Quantifying acceptable artefact ranges for dermatologic classification algorithms

  • T.C. Petrie,
  • C. Larson,
  • M. Heath,
  • R. Samatham,
  • A. Davis,
  • E.G. Berry,
  • S.A. Leachman

DOI
https://doi.org/10.1002/ski2.19
Journal volume & issue
Vol. 1, no. 2
pp. n/a – n/a

Abstract

Read online

Abstract Background Many classifiers have been developed that can distinguish different types of skin lesions (e.g., benign nevi, melanoma) with varying degrees of success.1–5 However, even successfully trained classifiers may perform poorly on images that include artefacts.
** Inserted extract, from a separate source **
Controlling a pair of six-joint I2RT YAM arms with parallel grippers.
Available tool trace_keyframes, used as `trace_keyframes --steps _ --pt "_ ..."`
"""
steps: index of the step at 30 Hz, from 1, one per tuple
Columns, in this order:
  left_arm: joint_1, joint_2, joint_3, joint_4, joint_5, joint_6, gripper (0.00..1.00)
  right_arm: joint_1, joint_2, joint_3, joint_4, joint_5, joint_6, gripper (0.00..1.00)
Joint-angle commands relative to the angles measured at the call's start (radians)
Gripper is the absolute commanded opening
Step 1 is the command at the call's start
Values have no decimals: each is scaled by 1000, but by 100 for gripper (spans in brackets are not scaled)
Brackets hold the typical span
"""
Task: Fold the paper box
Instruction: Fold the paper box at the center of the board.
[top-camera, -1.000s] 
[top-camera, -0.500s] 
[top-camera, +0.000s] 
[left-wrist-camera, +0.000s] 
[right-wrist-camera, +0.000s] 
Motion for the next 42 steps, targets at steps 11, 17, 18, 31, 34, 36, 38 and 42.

While problems created by hair and ink markings have been published, quantitative measurements of blur, colour and lighting variations on classification accuracy has not yet been reported to our knowledge. Objectives We created a system that measures the impact of various artefacts on machine learning accuracy. Our objectives were to (1) quantitatively identify the most egregious artefacts and (2) demonstrate how to assess a classification algorithm's accuracy when input images include artefacts. Methods We injected artefacts into dermatologic images using techniques that could be controlled with a single variable. This allows us to quantitatively evaluate the impact on the accuracy. We trained two convolutional neural networks on two different binary classification tasks and measured the impact on dermoscopy images over a range of parameter values. The area under the curve and specificity‐at‐a‐given‐sensitivity values were measured for each artefact induced at each parameter. Results General blur had the strongest negative effect on the melanoma versus other task. Conversely, shifting the hue towards blue had a more pronounced effect on the suspicious versus follow task. Conclusions Classifiers should either mitigate artefacts or detect them. Images should be excluded from diagnosis/recommendation when artefacts are present in amounts outside the machine perceived quality range. Failure to do so will reduce accuracy and impede approval from regulatory agencies.